**Directions for this task:** Would you print the lines below exactly, beginning at the line that has "Could you please locate the black gripper" and stopping after the line that has "Could you please locate the white"? Only those lines, and no pictures.

○ ○ ○ ○

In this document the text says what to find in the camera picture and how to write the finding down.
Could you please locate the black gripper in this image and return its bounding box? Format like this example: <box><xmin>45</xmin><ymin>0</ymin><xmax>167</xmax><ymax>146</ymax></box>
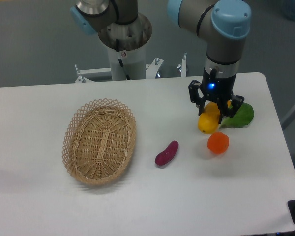
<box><xmin>188</xmin><ymin>70</ymin><xmax>244</xmax><ymax>124</ymax></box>

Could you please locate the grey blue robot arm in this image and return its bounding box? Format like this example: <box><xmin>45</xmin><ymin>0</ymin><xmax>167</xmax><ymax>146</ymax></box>
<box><xmin>70</xmin><ymin>0</ymin><xmax>251</xmax><ymax>118</ymax></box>

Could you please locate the green lettuce leaf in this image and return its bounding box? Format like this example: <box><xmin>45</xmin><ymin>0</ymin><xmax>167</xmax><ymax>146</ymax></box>
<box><xmin>219</xmin><ymin>102</ymin><xmax>255</xmax><ymax>129</ymax></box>

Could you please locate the orange tangerine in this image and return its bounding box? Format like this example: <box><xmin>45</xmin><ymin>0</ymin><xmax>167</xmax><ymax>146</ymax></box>
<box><xmin>207</xmin><ymin>132</ymin><xmax>230</xmax><ymax>155</ymax></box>

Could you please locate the purple sweet potato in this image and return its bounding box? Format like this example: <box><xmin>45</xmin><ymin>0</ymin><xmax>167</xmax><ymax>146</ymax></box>
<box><xmin>154</xmin><ymin>140</ymin><xmax>179</xmax><ymax>166</ymax></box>

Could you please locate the woven wicker basket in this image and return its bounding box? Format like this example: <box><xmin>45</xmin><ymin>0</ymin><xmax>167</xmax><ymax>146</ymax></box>
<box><xmin>62</xmin><ymin>98</ymin><xmax>136</xmax><ymax>186</ymax></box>

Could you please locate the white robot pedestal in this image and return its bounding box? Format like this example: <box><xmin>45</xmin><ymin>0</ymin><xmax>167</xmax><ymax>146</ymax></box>
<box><xmin>74</xmin><ymin>48</ymin><xmax>189</xmax><ymax>84</ymax></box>

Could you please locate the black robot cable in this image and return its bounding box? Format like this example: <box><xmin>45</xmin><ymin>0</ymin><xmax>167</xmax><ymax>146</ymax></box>
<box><xmin>115</xmin><ymin>38</ymin><xmax>131</xmax><ymax>81</ymax></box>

○ ○ ○ ○

**Response:**
Could you please locate the black gripper in this image and return its bounding box? Format like this example: <box><xmin>45</xmin><ymin>0</ymin><xmax>167</xmax><ymax>146</ymax></box>
<box><xmin>188</xmin><ymin>70</ymin><xmax>244</xmax><ymax>124</ymax></box>

Could you please locate the grey blue robot arm in this image and return its bounding box? Format like this example: <box><xmin>45</xmin><ymin>0</ymin><xmax>167</xmax><ymax>146</ymax></box>
<box><xmin>70</xmin><ymin>0</ymin><xmax>251</xmax><ymax>118</ymax></box>

Could you please locate the green lettuce leaf in this image and return its bounding box? Format like this example: <box><xmin>45</xmin><ymin>0</ymin><xmax>167</xmax><ymax>146</ymax></box>
<box><xmin>219</xmin><ymin>102</ymin><xmax>255</xmax><ymax>129</ymax></box>

Could you please locate the orange tangerine in this image and return its bounding box? Format like this example: <box><xmin>45</xmin><ymin>0</ymin><xmax>167</xmax><ymax>146</ymax></box>
<box><xmin>207</xmin><ymin>132</ymin><xmax>230</xmax><ymax>155</ymax></box>

Could you please locate the purple sweet potato in this image and return its bounding box? Format like this example: <box><xmin>45</xmin><ymin>0</ymin><xmax>167</xmax><ymax>146</ymax></box>
<box><xmin>154</xmin><ymin>140</ymin><xmax>179</xmax><ymax>166</ymax></box>

Could you please locate the woven wicker basket in this image and return its bounding box? Format like this example: <box><xmin>45</xmin><ymin>0</ymin><xmax>167</xmax><ymax>146</ymax></box>
<box><xmin>62</xmin><ymin>98</ymin><xmax>136</xmax><ymax>186</ymax></box>

Could you please locate the white robot pedestal in this image and return its bounding box? Format like this example: <box><xmin>45</xmin><ymin>0</ymin><xmax>167</xmax><ymax>146</ymax></box>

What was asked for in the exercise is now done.